Tiger zinda hai
That spectacular vision of the king of the jungle, is something I will cherish all my life
I had no idea how noisy I would be in the forest, even when I walked as quietly as possible. The noise would scare off wildlife. But the leaf litter, piled high on the ground, went scrunch-scrunch as I walked, and when I stepped on a twig, its c-r-a-a-c-k seemed to resound in the hushed forest. I was walking off the beaten track at the Shergarh Tented Camp, in the buffer zone of the Kanha National Park and Tiger Reserve, Madhya Pradesh. Thanks to my sister Sarayu Kamat, we went off the grid last Diwali.
Tiger-watching is not for namby-pambies. We were up at 4.45 AM (eeks!), to reach the park gates by 6.15 AM. At 12 degrees C, it was cold enough to see our breath condense. Our excellent naturalist-guides, Rajan Gurung and Son Singh Ayam, pointed out barasingha (which adorns its antlers with grass to entice girlfriends), chital, hornbills, hoopoes, Alexandrine parakeets, and a pack of jackals feasting on a chital they had killed. Gurung said Kanha was among India's finest tiger success stories: it had 110 tigers and about 25,000 deer.

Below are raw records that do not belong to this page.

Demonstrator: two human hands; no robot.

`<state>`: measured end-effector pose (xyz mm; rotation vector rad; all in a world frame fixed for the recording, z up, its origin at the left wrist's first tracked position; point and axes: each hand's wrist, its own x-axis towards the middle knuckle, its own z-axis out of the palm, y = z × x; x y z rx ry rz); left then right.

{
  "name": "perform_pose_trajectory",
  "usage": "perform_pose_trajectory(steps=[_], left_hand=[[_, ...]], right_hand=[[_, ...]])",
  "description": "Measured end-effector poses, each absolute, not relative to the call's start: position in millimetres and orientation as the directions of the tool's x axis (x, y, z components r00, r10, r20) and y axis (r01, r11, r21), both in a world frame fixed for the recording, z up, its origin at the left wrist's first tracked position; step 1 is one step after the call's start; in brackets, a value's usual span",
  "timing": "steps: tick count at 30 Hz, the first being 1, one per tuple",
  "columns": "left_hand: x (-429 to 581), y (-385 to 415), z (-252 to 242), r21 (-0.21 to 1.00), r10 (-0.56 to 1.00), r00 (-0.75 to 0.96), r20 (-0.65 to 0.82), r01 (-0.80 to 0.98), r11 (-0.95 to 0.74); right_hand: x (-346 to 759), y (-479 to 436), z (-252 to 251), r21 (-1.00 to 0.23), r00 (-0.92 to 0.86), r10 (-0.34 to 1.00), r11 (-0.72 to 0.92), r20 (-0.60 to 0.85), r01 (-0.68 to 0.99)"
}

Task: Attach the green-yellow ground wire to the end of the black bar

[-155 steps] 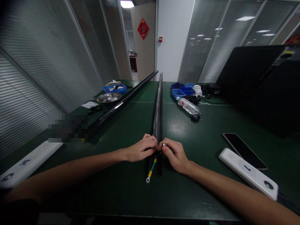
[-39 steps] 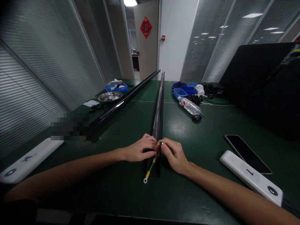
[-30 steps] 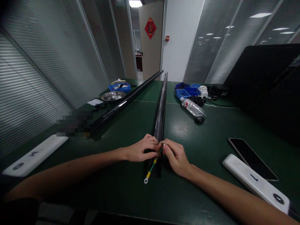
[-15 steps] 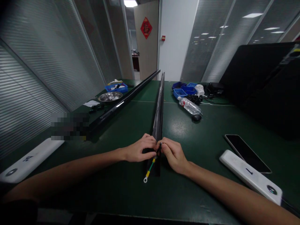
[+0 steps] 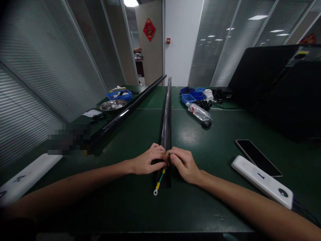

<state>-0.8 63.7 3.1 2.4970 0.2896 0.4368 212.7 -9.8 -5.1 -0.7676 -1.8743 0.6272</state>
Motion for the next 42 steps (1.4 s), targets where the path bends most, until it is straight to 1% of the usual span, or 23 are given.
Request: perform_pose_trajectory(steps=[7, 12, 17, 25, 31, 42], left_hand=[[-0.3, 61.6, 4.5, 0.575, 0.318, 0.916, 0.245, 0.127, -0.809], [-0.6, 63.8, 3.6, 0.586, 0.313, 0.926, 0.213, 0.135, -0.799], [-0.5, 64.1, 4.3, 0.591, 0.305, 0.928, 0.214, 0.125, -0.797], [-0.5, 63.2, 3.8, 0.582, 0.321, 0.919, 0.228, 0.135, -0.802], [-0.4, 61.6, 3.7, 0.579, 0.326, 0.912, 0.25, 0.129, -0.805], [-0.4, 63.8, 2.5, 0.582, 0.327, 0.918, 0.224, 0.143, -0.8]], right_hand=[[215.6, -7.2, -8.1, -0.693, -0.336, 0.706, 0.698, 0.623, 0.182], [214.4, -8.4, -6.9, -0.72, -0.338, 0.732, 0.668, 0.591, 0.189], [213.7, -8.9, -6.2, -0.739, -0.339, 0.753, 0.643, 0.564, 0.201], [212.9, -9.8, -6.4, -0.722, -0.297, 0.764, 0.642, 0.573, 0.26], [213.0, -7.6, -11.3, -0.74, -0.274, 0.77, 0.633, 0.576, 0.226], [214.0, -4.6, -14.7, -0.775, -0.279, 0.804, 0.587, 0.525, 0.233]])
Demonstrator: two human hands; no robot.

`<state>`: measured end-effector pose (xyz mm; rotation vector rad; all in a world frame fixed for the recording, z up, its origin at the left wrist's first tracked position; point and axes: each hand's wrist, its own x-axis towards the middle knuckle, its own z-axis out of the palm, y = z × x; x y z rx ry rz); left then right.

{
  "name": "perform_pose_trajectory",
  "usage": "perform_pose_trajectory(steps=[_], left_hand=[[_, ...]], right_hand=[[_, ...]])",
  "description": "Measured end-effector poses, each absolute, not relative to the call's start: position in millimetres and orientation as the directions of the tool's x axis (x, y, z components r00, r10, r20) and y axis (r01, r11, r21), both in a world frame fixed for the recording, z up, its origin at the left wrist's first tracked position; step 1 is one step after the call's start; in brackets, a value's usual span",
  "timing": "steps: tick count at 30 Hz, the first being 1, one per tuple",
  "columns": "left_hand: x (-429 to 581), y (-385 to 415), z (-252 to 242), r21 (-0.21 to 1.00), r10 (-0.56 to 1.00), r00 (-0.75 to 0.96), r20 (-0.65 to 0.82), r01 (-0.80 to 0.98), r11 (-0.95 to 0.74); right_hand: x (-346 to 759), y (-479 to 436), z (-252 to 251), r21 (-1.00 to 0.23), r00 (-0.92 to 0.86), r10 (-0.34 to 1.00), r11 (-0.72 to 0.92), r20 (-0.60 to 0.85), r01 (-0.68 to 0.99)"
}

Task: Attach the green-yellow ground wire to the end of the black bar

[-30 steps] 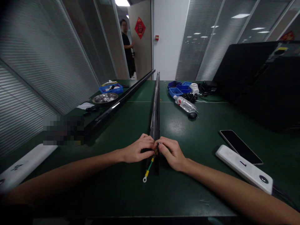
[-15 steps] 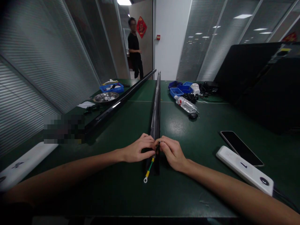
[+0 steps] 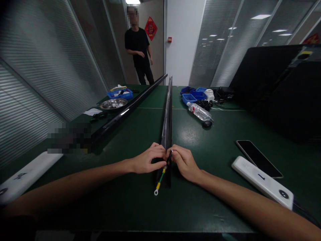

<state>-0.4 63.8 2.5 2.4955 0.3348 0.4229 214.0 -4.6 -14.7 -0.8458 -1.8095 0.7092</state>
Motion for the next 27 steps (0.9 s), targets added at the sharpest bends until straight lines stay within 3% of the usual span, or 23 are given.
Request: perform_pose_trajectory(steps=[19, 27], left_hand=[[0.5, 64.9, 2.6, 0.574, 0.337, 0.923, 0.188, 0.175, -0.8], [1.6, 62.8, 4.0, 0.583, 0.337, 0.919, 0.206, 0.161, -0.796]], right_hand=[[211.3, -0.6, -17.5, -0.88, -0.208, 0.903, 0.418, 0.375, 0.228], [211.8, 4.2, -17.0, -0.959, -0.252, 0.932, 0.28, 0.261, 0.039]])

I was very happy to ogle at the diverse wildlife in the park, though some returned saddened that they hadn't sighted a tiger, even after a week. Gurung would cock his head to one side to listen. That's a monkey's alarm call, he would say, or a deer's alarm call, telling us a tiger was nearby, and drive our jeep over. Whenever we passed another jeep, each driver would sadly shake his head at the unspoken question: tiger dekha kya?

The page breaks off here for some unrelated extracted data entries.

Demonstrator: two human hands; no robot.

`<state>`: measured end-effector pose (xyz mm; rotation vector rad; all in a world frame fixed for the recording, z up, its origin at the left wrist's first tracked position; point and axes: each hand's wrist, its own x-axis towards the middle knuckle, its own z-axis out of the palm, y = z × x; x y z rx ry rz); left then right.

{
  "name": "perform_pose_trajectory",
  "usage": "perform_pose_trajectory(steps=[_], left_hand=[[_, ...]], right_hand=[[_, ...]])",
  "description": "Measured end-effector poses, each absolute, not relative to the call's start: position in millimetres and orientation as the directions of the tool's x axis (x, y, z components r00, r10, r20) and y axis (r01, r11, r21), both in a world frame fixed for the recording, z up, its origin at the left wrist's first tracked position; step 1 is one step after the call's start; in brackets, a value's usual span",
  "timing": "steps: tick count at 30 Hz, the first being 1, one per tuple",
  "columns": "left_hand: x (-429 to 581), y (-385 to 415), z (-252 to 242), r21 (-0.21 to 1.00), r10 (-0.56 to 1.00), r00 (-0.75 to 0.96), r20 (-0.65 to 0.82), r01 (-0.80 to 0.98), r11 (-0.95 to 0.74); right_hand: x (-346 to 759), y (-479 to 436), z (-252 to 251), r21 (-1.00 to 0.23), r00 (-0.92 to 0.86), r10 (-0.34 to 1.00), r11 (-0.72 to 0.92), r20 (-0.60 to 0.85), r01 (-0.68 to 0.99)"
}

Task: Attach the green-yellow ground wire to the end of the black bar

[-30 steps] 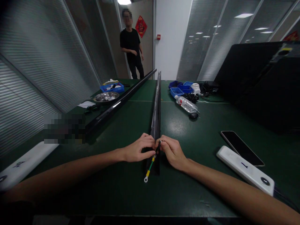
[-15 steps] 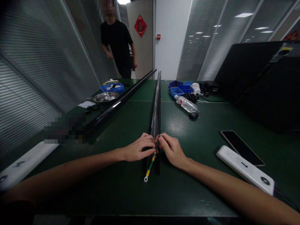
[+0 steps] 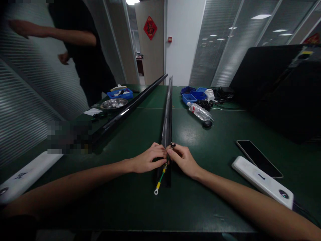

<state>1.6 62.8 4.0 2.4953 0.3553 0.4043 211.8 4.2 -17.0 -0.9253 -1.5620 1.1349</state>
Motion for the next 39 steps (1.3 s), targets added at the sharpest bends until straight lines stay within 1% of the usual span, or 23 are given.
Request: perform_pose_trajectory(steps=[4, 8, 11, 15, 24, 31, 39], left_hand=[[1.6, 63.0, 4.1, 0.578, 0.335, 0.92, 0.205, 0.162, -0.8], [1.0, 63.7, 4.3, 0.579, 0.34, 0.922, 0.184, 0.177, -0.796], [0.6, 64.2, 3.2, 0.584, 0.337, 0.923, 0.184, 0.173, -0.793], [0.5, 64.3, 0.6, 0.583, 0.354, 0.914, 0.198, 0.181, -0.792], [0.8, 64.1, 0.9, 0.574, 0.35, 0.915, 0.2, 0.181, -0.799], [1.4, 63.5, 1.5, 0.588, 0.359, 0.914, 0.188, 0.188, -0.786], [0.8, 63.4, 1.6, 0.579, 0.336, 0.917, 0.216, 0.157, -0.8]], right_hand=[[217.8, 11.2, -21.4, -0.982, -0.322, 0.936, 0.096, 0.144, -0.161], [227.1, 20.7, -17.2, -0.926, -0.413, 0.909, -0.1, 0.064, -0.363], [237.7, 31.1, -13.0, -0.873, -0.557, 0.831, -0.262, 0.013, -0.411], [251.7, 43.6, -15.6, -0.829, -0.691, 0.723, -0.401, -0.024, -0.39], [260.7, 50.9, -19.6, -0.804, -0.802, 0.596, -0.49, -0.027, -0.337], [262.7, 52.9, -23.0, -0.821, -0.814, 0.581, -0.47, -0.012, -0.324], [260.4, 49.4, -20.1, -0.857, -0.827, 0.563, -0.432, -0.015, -0.279]])
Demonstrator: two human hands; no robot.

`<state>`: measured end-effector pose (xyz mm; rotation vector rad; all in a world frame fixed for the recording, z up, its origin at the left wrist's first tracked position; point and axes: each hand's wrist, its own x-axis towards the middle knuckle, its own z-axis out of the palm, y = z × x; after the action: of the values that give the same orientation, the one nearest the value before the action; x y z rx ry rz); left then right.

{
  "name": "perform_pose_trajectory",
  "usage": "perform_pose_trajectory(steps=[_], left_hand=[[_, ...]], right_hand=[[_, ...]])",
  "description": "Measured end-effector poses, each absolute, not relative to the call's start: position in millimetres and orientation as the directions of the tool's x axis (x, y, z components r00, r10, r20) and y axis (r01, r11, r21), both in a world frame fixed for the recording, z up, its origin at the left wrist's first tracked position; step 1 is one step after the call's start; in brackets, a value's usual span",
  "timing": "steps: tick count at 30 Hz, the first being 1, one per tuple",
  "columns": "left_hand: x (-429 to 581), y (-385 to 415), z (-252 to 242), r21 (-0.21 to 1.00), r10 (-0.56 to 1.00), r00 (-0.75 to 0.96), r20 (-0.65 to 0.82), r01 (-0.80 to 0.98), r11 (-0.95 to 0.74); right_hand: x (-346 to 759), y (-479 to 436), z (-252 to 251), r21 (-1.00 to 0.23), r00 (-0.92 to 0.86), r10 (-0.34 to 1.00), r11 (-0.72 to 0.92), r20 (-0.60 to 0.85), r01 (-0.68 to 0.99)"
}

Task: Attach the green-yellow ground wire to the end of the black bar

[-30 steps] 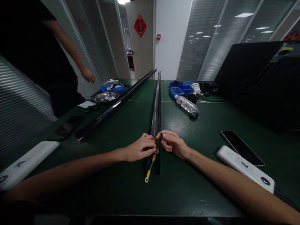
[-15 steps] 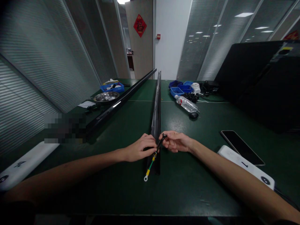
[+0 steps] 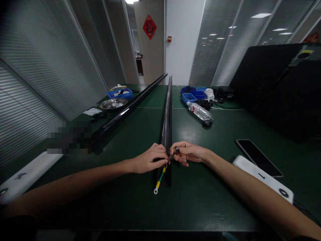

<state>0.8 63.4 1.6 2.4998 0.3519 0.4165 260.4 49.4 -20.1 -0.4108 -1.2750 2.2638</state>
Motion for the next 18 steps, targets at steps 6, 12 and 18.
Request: perform_pose_trajectory(steps=[6, 12, 18], left_hand=[[-0.1, 63.4, 3.8, 0.578, 0.318, 0.924, 0.21, 0.145, -0.803], [-0.3, 65.0, 1.9, 0.574, 0.309, 0.931, 0.194, 0.148, -0.806], [0.5, 65.2, 1.9, 0.574, 0.304, 0.931, 0.201, 0.139, -0.807]], right_hand=[[257.7, 48.2, -19.6, -0.874, -0.834, 0.552, -0.416, -0.022, -0.253], [255.3, 45.9, -18.2, -0.897, -0.82, 0.572, -0.374, -0.022, -0.237], [254.1, 47.0, -24.0, -0.91, -0.811, 0.584, -0.344, -0.015, -0.231]])
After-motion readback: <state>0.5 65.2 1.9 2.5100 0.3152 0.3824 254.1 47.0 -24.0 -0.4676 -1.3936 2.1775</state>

When a young naturalist braked his jeep to show off tiger pug marks to his firang clients, Gurung drove past scornfully: yesterday's pug marks, he sneered. He would rather show us a real tiger. One generous driver told us Munna ('Munna Male' or 'T17' for Tiger 17) was headed to the other side of a thicket. A covey of jeeps scrambled over. I've no idea why such a stately animal is named after a chai boy. Some tiger names were more appalling, like Dabang, while others were more evocative, like Budbudi, Thin Stripe, Jamun Tola, Mahaveer, Chimta, Old Chuhri, and sadly, Limping Male.
Anyway, as we waited with bated breath for Munna to appear, we heard a plop plop sound: it was dewdrops falling from the tall sal trees; the first time I heard a dewdrop. Everyone was on edge, as a forest of mobile phone cameras went up. Suddenly, Munna emerged from the bushes. He was absolutely magnificent. He simply knew he was jungle royalty. Now about 10 jeeps blocked the road that Munna approached. Yet he strode magisterially towards it, until he was barely 10 feet from our open jeep. My heart was in my mouth. As the other tourists shrieked with excitement, Munna paused and flicked his ears, as if irritated by these rowdy beasts, before calmly striding on.
As he walked along the gap between the jeeps, the drivers went crazy trying to reverse in order to give the tiger enough room, and trying to get closer to give their clients a better view. Munna walked alongside us for about 10 minutes, before loping off into the bushes, along a ridge, and disappearing near a lake, marking his territory as he went. That spectacular vision of the king of the jungle, is something I will cherish all my life.